第13話 ①

 



 ちゅんちゅん、ちちちちち……鳥の囀りが再び木陰に座り込んだわたしたちの耳に癒しの音となって奏でられる。木陰でじっと座っているから少しばかり涼しいけど、動けばじわりと汗が滲みそうな暑さが体力を少しずつ奪っていっている気がした。


「……鞄は置いて帰るか」

「明日から夏休みだよ? 必要なもの何もないならいいけど……財布とかスマホは?」

「鞄の中だ」


 ダメじゃん、取りに行かないと! と頭を抱える光くんに苦笑する。さすがに貴重品を置いて帰るわけにはいかないし、財布やスマホなんて必需品だ。

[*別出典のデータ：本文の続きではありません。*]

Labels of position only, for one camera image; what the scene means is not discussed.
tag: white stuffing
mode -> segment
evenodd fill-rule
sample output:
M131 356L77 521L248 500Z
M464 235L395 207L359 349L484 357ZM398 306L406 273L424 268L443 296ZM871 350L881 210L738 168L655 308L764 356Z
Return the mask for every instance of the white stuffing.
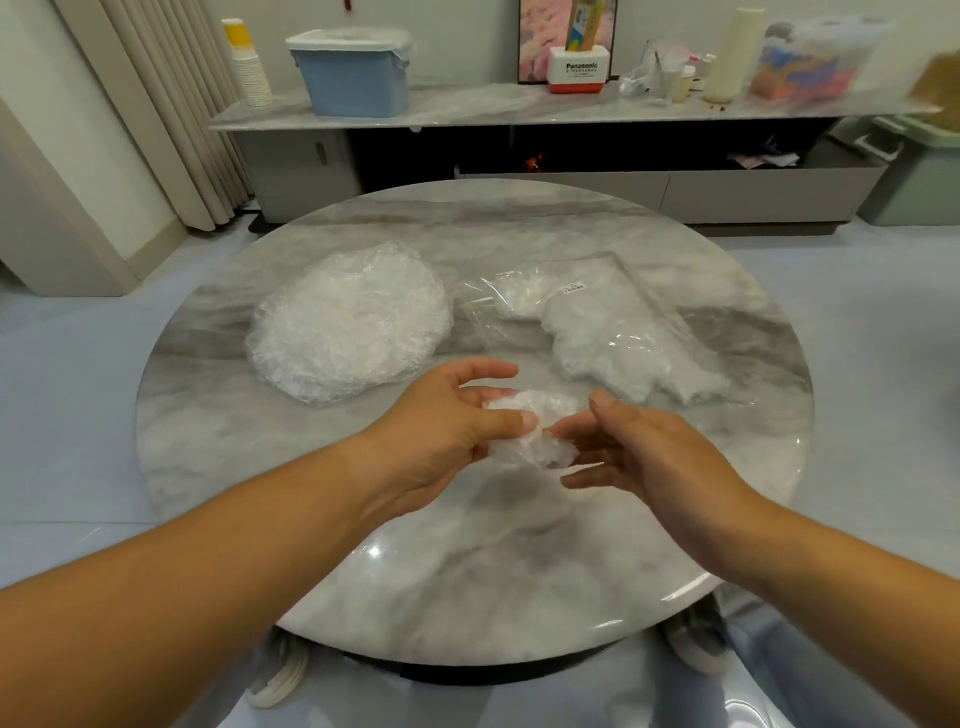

「仕方ないな。鞄取ってこないと寧羽ちゃんと帰れないし」

「わ、」


 行ってくる、そう言って重たい溜め息を吐いて立ち上がろうとした光くんの身体がふらりと揺れた。咄嗟に支えた身体、感じる体温にギョッとする。反射的に顔を上げるとふにゃりと力の抜けた笑顔に迎えられた。


「ありがとう、びっくりしたな」

「ひ、光くん熱あるんじゃない? だ、大丈夫?」

「え、熱? 大丈夫だよ。急に立ったし、立ちくらみかな」

「……」

「えっ、寧羽ちゃん?」


 少し背伸びをして光くんの額に手を当てる。やっぱり体が熱い気がする。風邪? 熱中症? だとしたらこのまま行かせて大丈夫なのかな。普通に立っているだけでも若干ふらついているように見えるんだけど。


「ちょっと待ってて」


 樹を背もたれにするように光くんを座らせて、急いで自販機でスポーツドリンクを買って戻る。差し出せば光くんは不思議そうに首を傾けた。


「これ飲んで」

「? さっきお茶もらったよ?」

「たぶん熱中症気味だと思うから、お茶よりそっちの方がいいと思う」


 それにしてもいつからここに座っていたんだろうか。水分補給もしてなかったみたいだし……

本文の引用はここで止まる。